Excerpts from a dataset
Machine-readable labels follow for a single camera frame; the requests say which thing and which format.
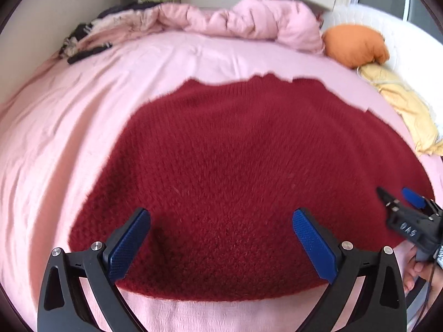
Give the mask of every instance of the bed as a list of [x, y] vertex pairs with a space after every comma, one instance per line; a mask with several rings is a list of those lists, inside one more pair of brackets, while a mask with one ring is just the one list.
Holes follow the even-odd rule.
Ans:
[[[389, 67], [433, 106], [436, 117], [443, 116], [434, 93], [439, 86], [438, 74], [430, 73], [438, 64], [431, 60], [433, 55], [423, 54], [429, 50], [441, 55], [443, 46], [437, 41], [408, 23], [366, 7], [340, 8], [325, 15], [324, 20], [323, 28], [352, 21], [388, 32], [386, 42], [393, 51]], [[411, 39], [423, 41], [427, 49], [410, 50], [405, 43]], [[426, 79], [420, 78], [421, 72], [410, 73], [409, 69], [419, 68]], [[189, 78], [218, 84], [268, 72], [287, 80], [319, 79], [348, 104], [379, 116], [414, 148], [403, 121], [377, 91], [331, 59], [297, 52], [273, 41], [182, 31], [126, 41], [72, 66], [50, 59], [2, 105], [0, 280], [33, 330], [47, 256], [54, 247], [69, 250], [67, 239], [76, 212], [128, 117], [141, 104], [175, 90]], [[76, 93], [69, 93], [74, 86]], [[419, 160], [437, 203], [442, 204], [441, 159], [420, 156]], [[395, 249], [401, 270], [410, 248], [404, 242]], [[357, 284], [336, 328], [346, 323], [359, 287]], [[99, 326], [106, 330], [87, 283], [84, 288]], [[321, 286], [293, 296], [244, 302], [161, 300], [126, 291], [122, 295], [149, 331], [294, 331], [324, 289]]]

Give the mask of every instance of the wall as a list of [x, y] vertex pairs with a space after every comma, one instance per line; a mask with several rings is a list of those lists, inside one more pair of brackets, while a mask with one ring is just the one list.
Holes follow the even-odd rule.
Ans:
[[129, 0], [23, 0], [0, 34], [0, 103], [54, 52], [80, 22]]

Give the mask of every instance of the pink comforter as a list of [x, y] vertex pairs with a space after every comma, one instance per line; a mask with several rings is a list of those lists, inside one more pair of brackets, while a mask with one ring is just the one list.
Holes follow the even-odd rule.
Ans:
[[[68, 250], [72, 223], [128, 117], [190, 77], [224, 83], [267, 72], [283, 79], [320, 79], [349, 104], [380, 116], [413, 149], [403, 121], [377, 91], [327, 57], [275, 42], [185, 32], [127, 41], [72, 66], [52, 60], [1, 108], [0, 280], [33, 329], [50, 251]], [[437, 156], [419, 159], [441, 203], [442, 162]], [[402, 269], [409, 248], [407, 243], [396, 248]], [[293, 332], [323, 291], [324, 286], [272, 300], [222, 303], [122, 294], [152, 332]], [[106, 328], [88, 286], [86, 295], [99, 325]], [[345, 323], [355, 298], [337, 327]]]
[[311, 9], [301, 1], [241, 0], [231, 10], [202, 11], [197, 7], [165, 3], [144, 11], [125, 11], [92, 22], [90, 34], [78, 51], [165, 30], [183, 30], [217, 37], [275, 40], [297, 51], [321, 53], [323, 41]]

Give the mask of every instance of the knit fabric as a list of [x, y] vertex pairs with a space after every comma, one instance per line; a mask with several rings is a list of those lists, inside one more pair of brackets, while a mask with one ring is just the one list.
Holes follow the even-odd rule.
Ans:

_Description of the task_
Leave the pictures out and output the rest of the data word for word.

_Your solution_
Machine-readable labels follow for a single camera frame; the requests say which thing and which format.
Give the mask of every instance of the bed as a list of [x, y] vertex pairs with a space after every comma, one instance per line; a mask with several rings is a list of those lists, inside one more pair of brackets, while a mask with one ring is just the one list.
Holes follow the even-odd rule.
Ans:
[[[389, 67], [433, 106], [436, 117], [443, 116], [434, 93], [439, 86], [438, 74], [430, 73], [438, 64], [431, 60], [433, 55], [423, 54], [429, 50], [441, 55], [443, 46], [437, 41], [408, 23], [366, 7], [340, 8], [325, 15], [324, 20], [323, 28], [352, 21], [388, 32], [386, 42], [393, 51]], [[411, 39], [423, 41], [427, 49], [410, 50], [405, 43]], [[426, 79], [420, 78], [421, 72], [410, 73], [409, 69], [419, 68]], [[189, 78], [218, 84], [268, 72], [287, 80], [319, 79], [348, 104], [379, 116], [414, 148], [403, 121], [377, 91], [331, 59], [297, 52], [273, 41], [182, 31], [126, 41], [72, 66], [50, 59], [2, 105], [0, 280], [33, 330], [47, 256], [54, 247], [69, 250], [67, 239], [76, 212], [128, 117], [141, 104], [175, 90]], [[76, 93], [69, 93], [74, 86]], [[419, 160], [437, 203], [442, 204], [441, 159], [420, 156]], [[395, 249], [401, 270], [410, 248], [404, 242]], [[357, 284], [336, 328], [346, 323], [359, 287]], [[99, 326], [106, 330], [87, 283], [84, 288]], [[321, 286], [293, 296], [244, 302], [161, 300], [126, 291], [122, 295], [149, 331], [294, 331], [324, 289]]]

Give the mask of every instance of the wall as a list of [x, y] vertex pairs with a space after every comma, one instance per line; a mask with several rings is a list of those lists, inside one more pair of brackets, while a mask with one ring is just the one list.
Holes follow the even-odd rule.
Ans:
[[129, 0], [23, 0], [0, 34], [0, 103], [54, 52], [80, 22]]

Give the mask of every instance of the pink comforter as a list of [x, y] vertex pairs with a space after every comma, one instance per line; a mask with several rings is a list of those lists, inside one more pair of brackets, while a mask with one ring is just the one list.
Holes follow the even-odd rule.
Ans:
[[[68, 250], [72, 223], [128, 117], [190, 77], [224, 83], [267, 72], [283, 79], [320, 79], [349, 104], [380, 116], [413, 149], [403, 121], [377, 91], [327, 57], [275, 42], [185, 32], [127, 41], [72, 66], [52, 60], [1, 108], [0, 280], [33, 329], [50, 251]], [[437, 156], [419, 159], [441, 203], [442, 162]], [[402, 269], [409, 248], [407, 243], [396, 248]], [[293, 332], [323, 291], [324, 286], [272, 300], [222, 303], [122, 294], [152, 332]], [[106, 328], [88, 286], [86, 295], [99, 325]], [[345, 323], [355, 298], [337, 327]]]
[[311, 9], [301, 1], [241, 0], [231, 10], [202, 11], [197, 7], [165, 3], [144, 11], [125, 11], [92, 22], [90, 34], [78, 51], [165, 30], [183, 30], [217, 37], [275, 40], [297, 51], [321, 53], [323, 41]]

Give the mask of every instance of the knit fabric as a list of [x, y] vertex pairs with a space after every comma, one instance per line; a mask with several rings is a list of those lists, inside one more pair of brackets, while a mask with one ring is just the one list.
Holes follow the even-odd rule.
Ans:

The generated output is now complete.